On 13 January 1998, defendants' attorney sent plaintiff a
letter purporting to terminate the lease for plaintiff's failure to
pay the 1996 real property taxes (1996 taxes) and the property
insurance premiums in a timely manner. In addition, defendants'
attorney sent plaintiff a new lease agreement for him to execute.
At this time, plaintiff was current on his rent and insurance
payments, but had not yet paid any of the 1996 taxes. The parties
were in dispute as to the amount of plaintiff's liability for the
1996 taxes, which plaintiff expected to be prorated between him and
defendants. Plaintiff refused to sign the new lease agreement and
continued paying rent. On 25 March 1998, plaintiff sent defendants
a check for the full amount of the 1996 taxes plus interest. On 20
April 1998, defendants' attorney again wrote plaintiff contending
that the lease was void and demanding that he surrender the
premises by 31 May 1998 or execute the previously proposed new
lease, which had a higher monthly rent and did not include an
option to purchase. In response, by letter dated 24 April 1998,
plaintiff notified defendants that he was exercising the option to
purchase contained in the lease, and that he was ready, willing and
able to close the transaction on 24 June 1998. However, defendants
refused to convey the property to plaintiff.

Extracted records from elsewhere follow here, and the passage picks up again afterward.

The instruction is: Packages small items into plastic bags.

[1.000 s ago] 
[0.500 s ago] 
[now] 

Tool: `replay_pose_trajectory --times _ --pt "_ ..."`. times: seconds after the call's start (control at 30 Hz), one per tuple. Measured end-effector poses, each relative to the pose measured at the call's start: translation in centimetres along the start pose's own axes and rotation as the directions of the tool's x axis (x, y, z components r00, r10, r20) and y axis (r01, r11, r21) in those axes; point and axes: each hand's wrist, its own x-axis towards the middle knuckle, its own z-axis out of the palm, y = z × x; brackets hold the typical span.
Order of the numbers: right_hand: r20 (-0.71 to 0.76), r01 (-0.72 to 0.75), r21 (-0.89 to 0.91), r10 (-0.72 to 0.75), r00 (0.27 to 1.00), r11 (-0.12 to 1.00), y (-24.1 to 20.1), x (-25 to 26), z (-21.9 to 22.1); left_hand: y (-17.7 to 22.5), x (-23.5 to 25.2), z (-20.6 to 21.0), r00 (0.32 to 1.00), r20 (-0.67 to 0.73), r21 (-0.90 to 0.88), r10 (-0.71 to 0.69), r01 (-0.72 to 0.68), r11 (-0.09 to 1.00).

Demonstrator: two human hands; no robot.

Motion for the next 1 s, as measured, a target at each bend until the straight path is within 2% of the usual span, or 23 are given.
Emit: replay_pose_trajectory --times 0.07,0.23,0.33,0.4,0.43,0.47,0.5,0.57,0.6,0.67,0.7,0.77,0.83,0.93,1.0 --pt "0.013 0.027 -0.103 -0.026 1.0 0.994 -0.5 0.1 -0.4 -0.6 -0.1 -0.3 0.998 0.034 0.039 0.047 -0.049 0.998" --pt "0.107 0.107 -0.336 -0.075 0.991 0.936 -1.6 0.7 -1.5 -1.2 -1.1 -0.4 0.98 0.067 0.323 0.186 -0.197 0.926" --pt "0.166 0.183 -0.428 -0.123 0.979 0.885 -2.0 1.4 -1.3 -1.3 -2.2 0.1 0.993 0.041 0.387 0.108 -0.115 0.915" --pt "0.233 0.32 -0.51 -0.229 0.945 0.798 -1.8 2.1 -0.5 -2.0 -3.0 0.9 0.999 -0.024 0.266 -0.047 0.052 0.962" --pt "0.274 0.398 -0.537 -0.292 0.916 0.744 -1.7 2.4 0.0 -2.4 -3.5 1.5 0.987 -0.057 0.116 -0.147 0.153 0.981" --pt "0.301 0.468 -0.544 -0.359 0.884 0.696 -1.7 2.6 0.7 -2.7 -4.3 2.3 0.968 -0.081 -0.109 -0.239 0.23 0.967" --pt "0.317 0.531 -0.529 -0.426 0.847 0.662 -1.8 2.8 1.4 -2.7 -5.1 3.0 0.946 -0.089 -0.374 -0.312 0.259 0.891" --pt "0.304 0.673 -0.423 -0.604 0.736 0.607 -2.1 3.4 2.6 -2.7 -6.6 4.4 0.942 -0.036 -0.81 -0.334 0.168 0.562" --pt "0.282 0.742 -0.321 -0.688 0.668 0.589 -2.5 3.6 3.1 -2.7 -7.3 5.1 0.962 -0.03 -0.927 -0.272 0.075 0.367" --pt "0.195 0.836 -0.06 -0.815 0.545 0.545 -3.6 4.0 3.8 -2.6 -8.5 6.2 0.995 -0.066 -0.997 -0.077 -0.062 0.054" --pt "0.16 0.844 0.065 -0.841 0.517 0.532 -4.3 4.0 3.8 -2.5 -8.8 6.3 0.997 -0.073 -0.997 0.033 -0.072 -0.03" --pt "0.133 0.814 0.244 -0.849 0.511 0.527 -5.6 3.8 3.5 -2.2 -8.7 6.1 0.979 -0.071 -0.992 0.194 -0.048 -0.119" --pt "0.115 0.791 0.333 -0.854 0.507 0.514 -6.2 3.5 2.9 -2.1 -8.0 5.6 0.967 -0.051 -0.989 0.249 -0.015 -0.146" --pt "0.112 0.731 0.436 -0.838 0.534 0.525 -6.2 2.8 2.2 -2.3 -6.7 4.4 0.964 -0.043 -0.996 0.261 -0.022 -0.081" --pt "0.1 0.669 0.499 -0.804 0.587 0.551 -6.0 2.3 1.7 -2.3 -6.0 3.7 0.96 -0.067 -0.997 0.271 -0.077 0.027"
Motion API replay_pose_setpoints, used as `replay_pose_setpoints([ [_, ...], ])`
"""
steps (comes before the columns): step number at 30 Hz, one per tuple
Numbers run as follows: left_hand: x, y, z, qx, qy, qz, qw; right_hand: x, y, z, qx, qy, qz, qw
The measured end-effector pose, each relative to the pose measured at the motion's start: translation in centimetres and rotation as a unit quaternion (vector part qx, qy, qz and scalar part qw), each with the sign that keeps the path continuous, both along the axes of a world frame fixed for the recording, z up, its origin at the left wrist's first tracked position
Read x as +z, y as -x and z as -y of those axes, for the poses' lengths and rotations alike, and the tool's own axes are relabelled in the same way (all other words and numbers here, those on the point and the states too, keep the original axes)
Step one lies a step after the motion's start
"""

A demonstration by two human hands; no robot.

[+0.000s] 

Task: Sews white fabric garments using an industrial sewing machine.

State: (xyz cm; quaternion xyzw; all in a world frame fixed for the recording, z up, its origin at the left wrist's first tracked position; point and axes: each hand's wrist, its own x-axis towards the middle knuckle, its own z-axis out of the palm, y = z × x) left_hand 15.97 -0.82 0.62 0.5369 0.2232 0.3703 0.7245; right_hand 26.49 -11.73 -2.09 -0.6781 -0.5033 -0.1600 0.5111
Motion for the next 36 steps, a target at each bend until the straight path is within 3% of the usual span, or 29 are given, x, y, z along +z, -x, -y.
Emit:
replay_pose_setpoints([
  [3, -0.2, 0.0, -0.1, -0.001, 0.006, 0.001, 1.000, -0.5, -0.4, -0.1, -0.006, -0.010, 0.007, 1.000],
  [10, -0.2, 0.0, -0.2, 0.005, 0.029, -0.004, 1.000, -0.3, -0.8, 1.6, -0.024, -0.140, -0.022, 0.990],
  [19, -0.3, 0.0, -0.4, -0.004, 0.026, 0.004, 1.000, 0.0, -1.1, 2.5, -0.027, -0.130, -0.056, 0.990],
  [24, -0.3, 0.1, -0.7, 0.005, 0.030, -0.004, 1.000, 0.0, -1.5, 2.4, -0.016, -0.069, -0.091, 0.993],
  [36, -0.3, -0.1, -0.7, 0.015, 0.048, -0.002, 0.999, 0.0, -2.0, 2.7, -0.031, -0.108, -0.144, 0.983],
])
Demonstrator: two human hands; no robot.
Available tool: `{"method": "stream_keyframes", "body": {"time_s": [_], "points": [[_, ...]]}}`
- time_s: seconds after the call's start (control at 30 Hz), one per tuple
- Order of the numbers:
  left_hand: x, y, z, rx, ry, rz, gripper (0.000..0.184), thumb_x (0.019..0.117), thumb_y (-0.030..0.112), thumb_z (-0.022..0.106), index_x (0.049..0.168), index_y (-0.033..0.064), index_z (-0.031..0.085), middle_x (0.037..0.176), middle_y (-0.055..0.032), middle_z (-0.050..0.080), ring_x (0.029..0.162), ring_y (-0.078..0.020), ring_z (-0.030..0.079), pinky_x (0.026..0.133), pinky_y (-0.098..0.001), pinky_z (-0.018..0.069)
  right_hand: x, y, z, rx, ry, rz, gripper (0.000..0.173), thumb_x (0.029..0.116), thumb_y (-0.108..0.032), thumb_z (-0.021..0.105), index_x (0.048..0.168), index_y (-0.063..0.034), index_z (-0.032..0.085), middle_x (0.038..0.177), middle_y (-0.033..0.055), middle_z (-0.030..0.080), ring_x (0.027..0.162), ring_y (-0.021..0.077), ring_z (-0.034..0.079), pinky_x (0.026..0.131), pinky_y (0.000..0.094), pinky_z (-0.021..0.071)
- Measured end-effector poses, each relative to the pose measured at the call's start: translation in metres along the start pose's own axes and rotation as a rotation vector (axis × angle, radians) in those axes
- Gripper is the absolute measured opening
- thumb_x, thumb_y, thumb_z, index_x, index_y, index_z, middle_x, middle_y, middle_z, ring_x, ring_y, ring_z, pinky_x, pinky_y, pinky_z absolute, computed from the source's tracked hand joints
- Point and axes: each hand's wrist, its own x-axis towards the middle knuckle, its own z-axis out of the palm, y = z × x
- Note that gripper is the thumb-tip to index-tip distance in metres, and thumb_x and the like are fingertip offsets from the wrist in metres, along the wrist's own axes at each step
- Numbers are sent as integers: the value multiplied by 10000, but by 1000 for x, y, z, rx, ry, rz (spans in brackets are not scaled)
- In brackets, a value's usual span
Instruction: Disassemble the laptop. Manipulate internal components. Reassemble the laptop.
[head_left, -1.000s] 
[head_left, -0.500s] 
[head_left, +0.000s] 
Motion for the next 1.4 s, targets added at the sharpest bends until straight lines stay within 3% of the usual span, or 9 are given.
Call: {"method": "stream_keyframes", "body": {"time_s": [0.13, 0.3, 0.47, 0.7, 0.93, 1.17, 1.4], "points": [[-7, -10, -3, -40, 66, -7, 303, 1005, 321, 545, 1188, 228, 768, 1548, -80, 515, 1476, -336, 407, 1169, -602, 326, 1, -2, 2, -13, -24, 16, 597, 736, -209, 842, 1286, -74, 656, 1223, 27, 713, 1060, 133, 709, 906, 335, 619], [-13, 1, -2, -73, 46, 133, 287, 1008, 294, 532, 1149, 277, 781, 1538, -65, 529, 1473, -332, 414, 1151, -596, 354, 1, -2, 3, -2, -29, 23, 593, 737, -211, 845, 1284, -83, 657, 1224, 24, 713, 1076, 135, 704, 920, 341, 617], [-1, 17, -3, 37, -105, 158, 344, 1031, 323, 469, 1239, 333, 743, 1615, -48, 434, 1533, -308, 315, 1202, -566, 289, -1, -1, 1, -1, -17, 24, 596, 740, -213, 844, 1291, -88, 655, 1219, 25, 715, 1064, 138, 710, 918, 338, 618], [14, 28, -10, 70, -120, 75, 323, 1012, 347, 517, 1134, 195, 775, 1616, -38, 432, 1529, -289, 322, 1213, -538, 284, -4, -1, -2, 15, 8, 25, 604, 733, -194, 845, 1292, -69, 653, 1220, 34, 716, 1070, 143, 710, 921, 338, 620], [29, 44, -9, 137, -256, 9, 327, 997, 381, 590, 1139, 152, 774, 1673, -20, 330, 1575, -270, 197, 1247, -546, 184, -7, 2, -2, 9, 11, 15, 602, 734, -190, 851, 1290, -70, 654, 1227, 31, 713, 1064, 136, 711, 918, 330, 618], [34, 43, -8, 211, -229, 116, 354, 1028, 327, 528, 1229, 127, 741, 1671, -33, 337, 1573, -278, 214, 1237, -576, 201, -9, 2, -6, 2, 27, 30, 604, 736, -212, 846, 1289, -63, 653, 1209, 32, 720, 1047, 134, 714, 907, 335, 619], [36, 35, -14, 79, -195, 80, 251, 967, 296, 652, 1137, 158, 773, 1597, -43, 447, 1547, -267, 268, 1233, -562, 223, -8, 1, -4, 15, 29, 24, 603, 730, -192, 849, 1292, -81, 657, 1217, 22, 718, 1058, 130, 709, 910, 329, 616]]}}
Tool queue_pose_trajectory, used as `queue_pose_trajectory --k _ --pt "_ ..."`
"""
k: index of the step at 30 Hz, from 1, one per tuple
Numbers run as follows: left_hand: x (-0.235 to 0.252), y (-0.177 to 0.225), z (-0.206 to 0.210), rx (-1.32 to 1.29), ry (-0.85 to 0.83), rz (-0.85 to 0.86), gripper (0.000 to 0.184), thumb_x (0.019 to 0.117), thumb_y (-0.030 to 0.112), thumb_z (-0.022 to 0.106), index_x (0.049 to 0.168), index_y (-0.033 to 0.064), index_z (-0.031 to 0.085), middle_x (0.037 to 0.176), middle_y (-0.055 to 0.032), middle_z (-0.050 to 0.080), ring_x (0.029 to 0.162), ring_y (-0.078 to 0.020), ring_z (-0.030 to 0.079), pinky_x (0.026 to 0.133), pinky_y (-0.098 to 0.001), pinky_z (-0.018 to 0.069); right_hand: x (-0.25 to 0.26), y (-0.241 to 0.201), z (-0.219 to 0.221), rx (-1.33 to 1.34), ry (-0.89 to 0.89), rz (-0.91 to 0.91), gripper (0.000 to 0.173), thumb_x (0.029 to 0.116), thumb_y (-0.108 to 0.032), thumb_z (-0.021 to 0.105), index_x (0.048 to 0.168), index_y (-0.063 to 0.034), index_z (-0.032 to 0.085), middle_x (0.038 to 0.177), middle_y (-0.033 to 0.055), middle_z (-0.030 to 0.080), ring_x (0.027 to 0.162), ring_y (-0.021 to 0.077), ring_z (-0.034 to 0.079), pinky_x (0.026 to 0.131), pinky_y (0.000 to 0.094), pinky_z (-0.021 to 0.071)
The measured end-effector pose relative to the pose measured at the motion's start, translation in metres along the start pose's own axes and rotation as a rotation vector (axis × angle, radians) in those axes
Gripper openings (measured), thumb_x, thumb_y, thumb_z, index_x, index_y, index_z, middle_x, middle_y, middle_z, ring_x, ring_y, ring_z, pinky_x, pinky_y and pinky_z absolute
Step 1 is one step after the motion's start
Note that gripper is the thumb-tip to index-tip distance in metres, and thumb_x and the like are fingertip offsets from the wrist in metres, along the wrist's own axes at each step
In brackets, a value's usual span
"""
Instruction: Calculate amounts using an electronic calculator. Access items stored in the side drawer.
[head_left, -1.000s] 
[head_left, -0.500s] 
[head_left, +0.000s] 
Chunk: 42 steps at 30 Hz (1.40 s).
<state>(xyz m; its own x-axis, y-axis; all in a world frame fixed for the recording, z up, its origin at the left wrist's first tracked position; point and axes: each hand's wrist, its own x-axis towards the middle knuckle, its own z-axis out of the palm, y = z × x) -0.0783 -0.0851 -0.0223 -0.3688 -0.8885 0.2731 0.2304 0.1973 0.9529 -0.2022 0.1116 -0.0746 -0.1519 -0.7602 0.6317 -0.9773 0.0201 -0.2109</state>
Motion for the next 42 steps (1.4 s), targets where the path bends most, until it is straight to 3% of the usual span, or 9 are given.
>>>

On 16 June 1998, plaintiff brought this action in New HanoverCounty Superior Court, alleging breach and/or anticipa
tory breach
of contract, unjust enrichment (for the value of improvements
plaintiff had allegedly made to the property) and unfair and
deceptive trade practices. Plaintiff also sought specific
performance of the option to purchase, as well as a preliminary
injunction ordering defendants to immediately convey the property
to plaintiff. In addition, plaintiff filed a notice of lis pendens
as to the property. Defendants filed their answer on 20 July 1998,
along with a counterclaim seeking removal of the cloud on title
allegedly created by plaintiff's earlier recording of the lease,
together with his written notification to defendants that he was
exercising the option to purchase. On 31 July 1998, plaintiff
filed a notice of cancellation of the lis pendens when the parties
agreed to sell the property to a third party and place the proceeds
of the sale in an escrow account. After a bench trial, the trial
court made detailed findings of fact and concluded, as a matter of
law, that defendants were justified in declaring the lease to be
void, and that plaintiff had no rights under the lease. On 19
January 2000, plaintiff filed a motion to amend the judgment
pursuant to N.C. R. Civ. P. 52(b) (Rule 52(b)).
(See footnote 1)
On 17 February2000, the trial court entered an amended judgment, again
concluding, as a matter of law, that the defendants were justified
in declaring the lease contract to be void, that the plaintiff
has no rights under the lease and that the option [is] not
binding on the defendants. Based on its conclusions of law, the
trial court ordered that plaintiff recover nothing on his first,
third, fifth and sixth causes of action, and that defendants were
entitled to the proceeds from the sale of the property, which were
being held in escrow. The court's amended judgment further
provided that this is a final judgment as to the Plaintiff's
First, Third, Fifth and Sixth Causes of Action and there is no just
reason for delay in entering this order pursuant to N.C. R. Civ.
P. 54(b) (Rule 54(b)). Plaintiff appeals, arguing that the trial
court's conclusions of law are not supported by its findings of
fact, and that the trial court failed to make conclusions of law as
to plaintiff's claims of waiver and estoppel.
We first note that plaintiff appeals from an interlocutory
order, as the trial court's judgment fails to resolve plaintiff's
second and fourth causes of action, and defendants' counterclaim.
See Hudson-Cole Dev. Corp. v. Beemer, 132 N.C. App. 341, 344, 511
S.E.2d 309, 311 (1999) (Where, as here, an order entered by the
trial court does not dispose of the entire controversy between all
parties, it is interlocutory.). As a general rule, a party is
not entitled to immediately appeal an interlocutory order. Id.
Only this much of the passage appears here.